■ **INPUT FOR THIS TASK**
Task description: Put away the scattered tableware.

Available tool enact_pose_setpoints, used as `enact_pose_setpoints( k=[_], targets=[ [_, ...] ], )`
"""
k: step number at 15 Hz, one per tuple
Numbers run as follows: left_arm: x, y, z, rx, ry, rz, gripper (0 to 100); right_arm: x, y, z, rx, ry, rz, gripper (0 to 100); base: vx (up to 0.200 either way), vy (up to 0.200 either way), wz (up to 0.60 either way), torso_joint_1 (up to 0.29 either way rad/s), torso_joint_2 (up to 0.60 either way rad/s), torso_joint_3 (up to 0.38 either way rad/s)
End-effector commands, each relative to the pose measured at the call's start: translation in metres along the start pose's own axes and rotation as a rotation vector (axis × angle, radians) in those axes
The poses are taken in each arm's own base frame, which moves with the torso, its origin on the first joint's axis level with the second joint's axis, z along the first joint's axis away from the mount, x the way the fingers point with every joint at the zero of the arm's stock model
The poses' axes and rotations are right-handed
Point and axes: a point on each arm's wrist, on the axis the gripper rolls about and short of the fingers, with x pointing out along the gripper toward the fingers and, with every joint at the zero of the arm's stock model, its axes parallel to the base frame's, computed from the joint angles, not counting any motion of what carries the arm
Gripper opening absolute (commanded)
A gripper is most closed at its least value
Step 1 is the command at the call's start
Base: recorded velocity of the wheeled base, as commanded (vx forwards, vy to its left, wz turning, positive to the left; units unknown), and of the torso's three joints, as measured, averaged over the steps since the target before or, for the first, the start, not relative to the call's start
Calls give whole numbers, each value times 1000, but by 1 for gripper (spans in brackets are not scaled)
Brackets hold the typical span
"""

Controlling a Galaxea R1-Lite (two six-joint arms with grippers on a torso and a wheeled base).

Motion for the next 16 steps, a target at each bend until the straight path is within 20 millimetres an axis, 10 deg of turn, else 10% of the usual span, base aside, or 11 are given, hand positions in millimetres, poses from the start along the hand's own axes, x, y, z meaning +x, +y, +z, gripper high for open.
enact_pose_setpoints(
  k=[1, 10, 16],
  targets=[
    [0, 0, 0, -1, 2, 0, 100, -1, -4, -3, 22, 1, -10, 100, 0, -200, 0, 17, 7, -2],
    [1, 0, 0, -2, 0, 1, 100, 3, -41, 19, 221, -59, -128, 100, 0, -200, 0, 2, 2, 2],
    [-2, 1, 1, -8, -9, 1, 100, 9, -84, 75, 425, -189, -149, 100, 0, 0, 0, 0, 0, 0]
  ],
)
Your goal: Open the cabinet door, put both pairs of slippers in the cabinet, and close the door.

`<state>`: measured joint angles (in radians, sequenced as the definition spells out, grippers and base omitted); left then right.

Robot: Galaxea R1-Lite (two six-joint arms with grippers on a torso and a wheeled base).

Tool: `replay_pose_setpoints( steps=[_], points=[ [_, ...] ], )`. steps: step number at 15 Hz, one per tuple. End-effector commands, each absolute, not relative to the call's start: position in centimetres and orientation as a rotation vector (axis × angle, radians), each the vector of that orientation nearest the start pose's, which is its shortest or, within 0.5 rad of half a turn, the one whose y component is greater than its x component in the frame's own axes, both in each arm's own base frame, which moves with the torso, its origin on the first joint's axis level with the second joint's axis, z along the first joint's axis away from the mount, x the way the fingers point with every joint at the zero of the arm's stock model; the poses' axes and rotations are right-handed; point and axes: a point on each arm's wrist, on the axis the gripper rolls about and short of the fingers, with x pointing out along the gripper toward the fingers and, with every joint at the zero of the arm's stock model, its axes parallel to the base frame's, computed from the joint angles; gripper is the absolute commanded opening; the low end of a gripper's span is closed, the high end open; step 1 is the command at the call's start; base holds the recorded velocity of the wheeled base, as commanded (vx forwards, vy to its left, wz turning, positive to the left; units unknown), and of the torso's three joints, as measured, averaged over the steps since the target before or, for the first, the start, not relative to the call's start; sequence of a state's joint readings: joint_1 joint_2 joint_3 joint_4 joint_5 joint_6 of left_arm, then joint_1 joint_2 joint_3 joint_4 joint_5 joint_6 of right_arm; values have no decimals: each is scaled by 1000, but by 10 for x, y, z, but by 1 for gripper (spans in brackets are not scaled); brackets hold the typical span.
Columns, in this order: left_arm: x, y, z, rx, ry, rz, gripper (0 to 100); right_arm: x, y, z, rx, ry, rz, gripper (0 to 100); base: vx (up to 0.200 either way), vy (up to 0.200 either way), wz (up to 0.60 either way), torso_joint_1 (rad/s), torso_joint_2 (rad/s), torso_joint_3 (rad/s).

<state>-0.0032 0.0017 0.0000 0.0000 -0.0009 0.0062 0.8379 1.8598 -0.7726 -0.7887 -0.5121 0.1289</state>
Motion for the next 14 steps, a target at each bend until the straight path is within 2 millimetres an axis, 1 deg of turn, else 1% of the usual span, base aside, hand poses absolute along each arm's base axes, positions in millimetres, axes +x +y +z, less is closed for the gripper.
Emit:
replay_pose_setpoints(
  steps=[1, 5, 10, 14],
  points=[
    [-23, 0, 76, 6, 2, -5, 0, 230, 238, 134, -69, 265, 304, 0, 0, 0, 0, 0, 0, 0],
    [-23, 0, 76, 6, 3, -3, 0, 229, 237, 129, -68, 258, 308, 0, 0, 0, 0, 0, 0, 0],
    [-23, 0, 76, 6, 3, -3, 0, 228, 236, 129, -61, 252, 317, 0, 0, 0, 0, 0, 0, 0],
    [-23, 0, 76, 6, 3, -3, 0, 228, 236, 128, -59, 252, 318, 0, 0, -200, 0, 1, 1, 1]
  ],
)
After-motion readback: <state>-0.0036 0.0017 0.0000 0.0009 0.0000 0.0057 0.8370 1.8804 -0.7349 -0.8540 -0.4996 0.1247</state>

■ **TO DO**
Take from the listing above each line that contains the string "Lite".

■ **EXPECTED ANSWER**
Controlling a Galaxea R1-Lite (two six-joint arms with grippers on a torso and a wheeled base).
Robot: Galaxea R1-Lite (two six-joint arms with grippers on a torso and a wheeled base).

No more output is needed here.